I know that when working with people long term, you can't really be inauthentic because it will catch up with you. It is very difficult to remember how you might have snowed someone before with false praise or encouragement before and continue that for some length of time. Unless you are a psychopath, it's also difficult to fake matching your words and your nonverbals. I find that if I both listen to my T and look at him (which I can't always do both at the same time; it is often one or the other), I don't doubt that he really believes what he is saying. He is responding to me in an authentic way and after a childhood where people were not authentic, I sure as h*ll know the difference now. But it's in the consistency of his response to me over time (I've seen him for almost 2 years) for me that is the real test of sincerity, because he doesn't have that great a memory (most people don't) to be able to state the same kinds of lies over and over.

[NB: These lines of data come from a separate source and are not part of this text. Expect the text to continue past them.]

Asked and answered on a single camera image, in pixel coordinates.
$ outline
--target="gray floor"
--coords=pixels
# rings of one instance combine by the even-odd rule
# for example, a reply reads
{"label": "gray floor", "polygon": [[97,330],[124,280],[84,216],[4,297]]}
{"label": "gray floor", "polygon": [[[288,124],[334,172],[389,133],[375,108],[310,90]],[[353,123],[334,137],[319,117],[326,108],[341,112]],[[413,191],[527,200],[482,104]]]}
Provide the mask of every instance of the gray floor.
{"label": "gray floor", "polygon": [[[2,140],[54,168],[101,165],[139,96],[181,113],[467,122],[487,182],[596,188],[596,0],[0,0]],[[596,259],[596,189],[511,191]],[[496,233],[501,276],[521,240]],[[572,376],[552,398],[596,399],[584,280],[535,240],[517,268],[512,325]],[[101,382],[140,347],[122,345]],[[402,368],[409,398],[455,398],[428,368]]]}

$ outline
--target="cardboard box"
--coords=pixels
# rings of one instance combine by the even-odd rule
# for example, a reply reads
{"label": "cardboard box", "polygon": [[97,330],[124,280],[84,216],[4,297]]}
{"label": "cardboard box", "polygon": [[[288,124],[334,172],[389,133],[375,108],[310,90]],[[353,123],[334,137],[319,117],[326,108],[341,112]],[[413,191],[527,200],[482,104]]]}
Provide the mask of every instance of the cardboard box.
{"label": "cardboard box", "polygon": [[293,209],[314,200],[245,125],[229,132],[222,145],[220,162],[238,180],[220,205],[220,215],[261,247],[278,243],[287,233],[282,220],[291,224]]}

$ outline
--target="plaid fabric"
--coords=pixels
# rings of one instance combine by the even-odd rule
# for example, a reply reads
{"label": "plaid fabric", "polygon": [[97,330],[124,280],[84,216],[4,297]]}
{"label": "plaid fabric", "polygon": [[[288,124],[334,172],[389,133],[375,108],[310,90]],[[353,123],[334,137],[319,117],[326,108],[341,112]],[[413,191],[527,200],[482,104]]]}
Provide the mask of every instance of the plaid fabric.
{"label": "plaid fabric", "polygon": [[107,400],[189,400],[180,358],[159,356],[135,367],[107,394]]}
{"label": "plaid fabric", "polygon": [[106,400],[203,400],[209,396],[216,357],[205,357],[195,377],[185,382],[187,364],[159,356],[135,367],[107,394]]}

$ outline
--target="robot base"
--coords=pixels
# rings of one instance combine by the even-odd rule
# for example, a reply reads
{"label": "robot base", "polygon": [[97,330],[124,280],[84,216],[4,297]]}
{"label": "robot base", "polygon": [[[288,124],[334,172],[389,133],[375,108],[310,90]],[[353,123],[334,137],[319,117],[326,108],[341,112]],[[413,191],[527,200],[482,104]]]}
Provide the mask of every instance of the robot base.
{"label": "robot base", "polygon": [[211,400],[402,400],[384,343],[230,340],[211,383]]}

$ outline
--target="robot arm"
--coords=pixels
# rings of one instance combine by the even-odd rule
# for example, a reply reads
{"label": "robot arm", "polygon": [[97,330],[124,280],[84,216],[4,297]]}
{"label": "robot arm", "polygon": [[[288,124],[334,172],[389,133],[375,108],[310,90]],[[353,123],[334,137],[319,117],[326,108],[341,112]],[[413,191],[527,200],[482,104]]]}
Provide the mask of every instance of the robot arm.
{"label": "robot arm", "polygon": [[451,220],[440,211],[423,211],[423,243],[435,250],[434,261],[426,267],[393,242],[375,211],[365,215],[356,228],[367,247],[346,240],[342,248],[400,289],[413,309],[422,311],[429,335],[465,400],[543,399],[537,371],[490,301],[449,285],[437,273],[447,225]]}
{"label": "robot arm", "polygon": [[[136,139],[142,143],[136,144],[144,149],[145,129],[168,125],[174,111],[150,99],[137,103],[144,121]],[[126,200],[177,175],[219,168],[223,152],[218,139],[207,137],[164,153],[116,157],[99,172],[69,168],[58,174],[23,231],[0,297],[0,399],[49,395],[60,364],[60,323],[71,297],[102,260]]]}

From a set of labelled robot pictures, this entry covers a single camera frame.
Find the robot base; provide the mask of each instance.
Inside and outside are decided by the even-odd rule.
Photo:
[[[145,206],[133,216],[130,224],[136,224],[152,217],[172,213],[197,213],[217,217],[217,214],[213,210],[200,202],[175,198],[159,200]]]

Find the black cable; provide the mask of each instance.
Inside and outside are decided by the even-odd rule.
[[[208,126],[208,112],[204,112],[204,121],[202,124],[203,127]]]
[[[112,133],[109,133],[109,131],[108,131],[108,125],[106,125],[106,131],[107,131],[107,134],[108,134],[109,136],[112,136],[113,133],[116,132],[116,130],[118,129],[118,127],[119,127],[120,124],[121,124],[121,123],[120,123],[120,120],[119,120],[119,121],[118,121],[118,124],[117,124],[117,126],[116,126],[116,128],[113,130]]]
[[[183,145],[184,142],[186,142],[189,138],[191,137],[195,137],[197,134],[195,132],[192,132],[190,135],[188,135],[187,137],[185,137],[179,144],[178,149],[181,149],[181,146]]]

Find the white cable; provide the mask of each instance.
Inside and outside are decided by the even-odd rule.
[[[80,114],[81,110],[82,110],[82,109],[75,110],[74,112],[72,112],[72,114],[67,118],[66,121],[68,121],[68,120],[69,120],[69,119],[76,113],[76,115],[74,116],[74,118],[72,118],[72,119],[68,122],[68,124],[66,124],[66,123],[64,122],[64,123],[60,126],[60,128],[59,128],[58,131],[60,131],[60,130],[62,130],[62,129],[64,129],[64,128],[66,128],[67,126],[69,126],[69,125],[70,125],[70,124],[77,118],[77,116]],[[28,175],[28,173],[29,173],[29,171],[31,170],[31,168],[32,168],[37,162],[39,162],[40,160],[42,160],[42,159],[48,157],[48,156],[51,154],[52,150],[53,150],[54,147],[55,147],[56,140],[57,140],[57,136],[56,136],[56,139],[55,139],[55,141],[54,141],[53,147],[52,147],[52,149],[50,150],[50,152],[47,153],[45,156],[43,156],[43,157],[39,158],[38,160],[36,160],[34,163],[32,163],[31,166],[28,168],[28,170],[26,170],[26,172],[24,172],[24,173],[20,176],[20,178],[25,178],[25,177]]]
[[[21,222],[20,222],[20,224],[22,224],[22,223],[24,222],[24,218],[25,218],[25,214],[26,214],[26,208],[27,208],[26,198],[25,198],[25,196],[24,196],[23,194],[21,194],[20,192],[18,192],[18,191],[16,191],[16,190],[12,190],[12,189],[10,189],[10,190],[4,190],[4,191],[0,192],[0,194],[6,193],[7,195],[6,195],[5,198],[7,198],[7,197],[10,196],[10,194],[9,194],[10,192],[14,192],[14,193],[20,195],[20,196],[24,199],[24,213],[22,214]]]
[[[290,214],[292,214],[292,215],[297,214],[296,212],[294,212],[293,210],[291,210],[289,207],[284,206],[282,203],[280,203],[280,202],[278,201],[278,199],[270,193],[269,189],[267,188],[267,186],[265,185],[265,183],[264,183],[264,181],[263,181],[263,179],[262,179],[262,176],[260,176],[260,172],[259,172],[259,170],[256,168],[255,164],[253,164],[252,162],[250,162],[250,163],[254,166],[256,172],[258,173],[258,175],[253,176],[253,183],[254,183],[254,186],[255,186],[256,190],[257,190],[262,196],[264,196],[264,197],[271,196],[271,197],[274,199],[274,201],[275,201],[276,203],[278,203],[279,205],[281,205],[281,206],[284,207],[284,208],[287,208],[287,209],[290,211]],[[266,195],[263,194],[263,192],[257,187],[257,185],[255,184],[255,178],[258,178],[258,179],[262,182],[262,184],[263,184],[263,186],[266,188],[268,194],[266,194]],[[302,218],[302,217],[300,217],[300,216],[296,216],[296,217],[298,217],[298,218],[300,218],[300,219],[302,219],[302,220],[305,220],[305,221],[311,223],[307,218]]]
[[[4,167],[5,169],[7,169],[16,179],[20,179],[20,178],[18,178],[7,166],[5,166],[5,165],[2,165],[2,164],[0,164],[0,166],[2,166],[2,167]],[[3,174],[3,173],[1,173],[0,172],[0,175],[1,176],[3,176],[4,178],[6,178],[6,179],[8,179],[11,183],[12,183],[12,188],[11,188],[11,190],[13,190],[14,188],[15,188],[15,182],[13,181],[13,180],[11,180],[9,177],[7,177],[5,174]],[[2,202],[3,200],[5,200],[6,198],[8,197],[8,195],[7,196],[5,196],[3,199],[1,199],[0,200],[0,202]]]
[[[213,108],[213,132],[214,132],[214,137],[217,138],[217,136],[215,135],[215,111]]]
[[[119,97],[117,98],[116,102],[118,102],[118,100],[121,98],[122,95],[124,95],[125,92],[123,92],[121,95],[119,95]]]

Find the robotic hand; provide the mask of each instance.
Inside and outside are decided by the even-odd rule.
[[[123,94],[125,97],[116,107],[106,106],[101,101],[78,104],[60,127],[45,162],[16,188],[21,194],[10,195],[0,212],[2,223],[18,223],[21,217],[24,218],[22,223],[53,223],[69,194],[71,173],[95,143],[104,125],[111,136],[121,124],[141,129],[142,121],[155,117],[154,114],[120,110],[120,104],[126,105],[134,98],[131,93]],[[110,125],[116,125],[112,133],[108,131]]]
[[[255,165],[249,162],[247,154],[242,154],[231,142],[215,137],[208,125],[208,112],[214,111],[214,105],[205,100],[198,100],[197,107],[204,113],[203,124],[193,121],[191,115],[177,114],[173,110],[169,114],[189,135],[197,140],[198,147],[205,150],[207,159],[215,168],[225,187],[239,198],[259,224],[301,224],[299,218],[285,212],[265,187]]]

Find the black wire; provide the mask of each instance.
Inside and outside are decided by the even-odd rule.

But one thing I wonder-- and this may not be true for you-- but anytime that I "fish" for positive feedback I very rarely believe the answer. It's kind of crazy-making for the people in my life, like "tell me you like me" and then I say "I don't believe you, because I had to ask!" And one of the ways I fish for positive feedback is to say something negative about myself, anticipating that the person will correct me. It's a bit of a paradox to me, but the less often that I fish for something that I want from people, the more likely I am to get it. It is as if by freeing people from my desire to have them say particular things that I think I need to hear, I actually find that they say them spontaneously more often.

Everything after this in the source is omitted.